*Task requirements*
The entire listing is to be repeated verbatim.

*Source data*
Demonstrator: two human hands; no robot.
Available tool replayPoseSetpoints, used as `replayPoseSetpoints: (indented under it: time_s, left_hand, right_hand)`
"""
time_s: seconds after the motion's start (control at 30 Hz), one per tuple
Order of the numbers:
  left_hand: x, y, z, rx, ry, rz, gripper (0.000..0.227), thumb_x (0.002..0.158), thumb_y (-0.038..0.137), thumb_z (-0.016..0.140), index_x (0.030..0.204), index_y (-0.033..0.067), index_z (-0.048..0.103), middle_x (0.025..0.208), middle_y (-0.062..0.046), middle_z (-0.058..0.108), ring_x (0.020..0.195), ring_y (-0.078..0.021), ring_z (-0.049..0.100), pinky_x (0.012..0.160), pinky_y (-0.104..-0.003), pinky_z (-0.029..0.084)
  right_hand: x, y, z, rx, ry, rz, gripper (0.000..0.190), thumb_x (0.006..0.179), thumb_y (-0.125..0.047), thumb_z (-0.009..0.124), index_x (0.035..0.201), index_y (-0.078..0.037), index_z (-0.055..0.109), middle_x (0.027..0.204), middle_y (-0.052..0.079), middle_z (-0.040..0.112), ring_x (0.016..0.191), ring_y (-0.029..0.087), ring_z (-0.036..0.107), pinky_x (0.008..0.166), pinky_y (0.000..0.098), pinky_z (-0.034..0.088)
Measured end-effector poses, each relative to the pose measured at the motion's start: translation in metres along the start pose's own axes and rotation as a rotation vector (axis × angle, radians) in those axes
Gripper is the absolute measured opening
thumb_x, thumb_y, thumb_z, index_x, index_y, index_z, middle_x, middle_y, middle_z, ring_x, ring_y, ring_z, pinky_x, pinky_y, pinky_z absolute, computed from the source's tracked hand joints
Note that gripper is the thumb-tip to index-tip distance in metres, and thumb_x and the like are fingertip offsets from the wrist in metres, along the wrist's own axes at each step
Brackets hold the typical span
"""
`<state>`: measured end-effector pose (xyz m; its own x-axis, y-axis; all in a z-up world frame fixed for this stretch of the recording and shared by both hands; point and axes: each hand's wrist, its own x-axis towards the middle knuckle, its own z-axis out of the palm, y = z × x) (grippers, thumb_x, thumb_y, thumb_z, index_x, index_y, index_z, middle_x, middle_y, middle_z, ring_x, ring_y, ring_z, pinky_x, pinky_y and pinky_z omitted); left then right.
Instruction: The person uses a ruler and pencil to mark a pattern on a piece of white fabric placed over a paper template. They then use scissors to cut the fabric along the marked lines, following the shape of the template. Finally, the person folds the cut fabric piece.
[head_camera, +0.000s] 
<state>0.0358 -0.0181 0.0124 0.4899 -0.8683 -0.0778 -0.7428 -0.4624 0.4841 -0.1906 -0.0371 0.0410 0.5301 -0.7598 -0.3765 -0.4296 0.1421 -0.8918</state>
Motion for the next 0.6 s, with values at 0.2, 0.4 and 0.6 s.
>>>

*Answer for this exercise*
Demonstrator: two human hands; no robot.
Available tool replayPoseSetpoints, used as `replayPoseSetpoints: (indented under it: time_s, left_hand, right_hand)`
"""
time_s: seconds after the motion's start (control at 30 Hz), one per tuple
Order of the numbers:
  left_hand: x, y, z, rx, ry, rz, gripper (0.000..0.227), thumb_x (0.002..0.158), thumb_y (-0.038..0.137), thumb_z (-0.016..0.140), index_x (0.030..0.204), index_y (-0.033..0.067), index_z (-0.048..0.103), middle_x (0.025..0.208), middle_y (-0.062..0.046), middle_z (-0.058..0.108), ring_x (0.020..0.195), ring_y (-0.078..0.021), ring_z (-0.049..0.100), pinky_x (0.012..0.160), pinky_y (-0.104..-0.003), pinky_z (-0.029..0.084)
  right_hand: x, y, z, rx, ry, rz, gripper (0.000..0.190), thumb_x (0.006..0.179), thumb_y (-0.125..0.047), thumb_z (-0.009..0.124), index_x (0.035..0.201), index_y (-0.078..0.037), index_z (-0.055..0.109), middle_x (0.027..0.204), middle_y (-0.052..0.079), middle_z (-0.040..0.112), ring_x (0.016..0.191), ring_y (-0.029..0.087), ring_z (-0.036..0.107), pinky_x (0.008..0.166), pinky_y (0.000..0.098), pinky_z (-0.034..0.088)
Measured end-effector poses, each relative to the pose measured at the motion's start: translation in metres along the start pose's own axes and rotation as a rotation vector (axis × angle, radians) in those axes
Gripper is the absolute measured opening
thumb_x, thumb_y, thumb_z, index_x, index_y, index_z, middle_x, middle_y, middle_z, ring_x, ring_y, ring_z, pinky_x, pinky_y, pinky_z absolute, computed from the source's tracked hand joints
Note that gripper is the thumb-tip to index-tip distance in metres, and thumb_x and the like are fingertip offsets from the wrist in metres, along the wrist's own axes at each step
Brackets hold the typical span
"""
`<state>`: measured end-effector pose (xyz m; its own x-axis, y-axis; all in a z-up world frame fixed for this stretch of the recording and shared by both hands; point and axes: each hand's wrist, its own x-axis towards the middle knuckle, its own z-axis out of the palm, y = z × x) (grippers, thumb_x, thumb_y, thumb_z, index_x, index_y, index_z, middle_x, middle_y, middle_z, ring_x, ring_y, ring_z, pinky_x, pinky_y and pinky_z omitted); left then right.
Instruction: The person uses a ruler and pencil to mark a pattern on a piece of white fabric placed over a paper template. They then use scissors to cut the fabric along the marked lines, following the shape of the template. Finally, the person folds the cut fabric piece.
[head_camera, +0.000s] 
<state>0.0358 -0.0181 0.0124 0.4899 -0.8683 -0.0778 -0.7428 -0.4624 0.4841 -0.1906 -0.0371 0.0410 0.5301 -0.7598 -0.3765 -0.4296 0.1421 -0.8918</state>
Motion for the next 0.6 s, with values at 0.2, 0.4 and 0.6 s.
>>>

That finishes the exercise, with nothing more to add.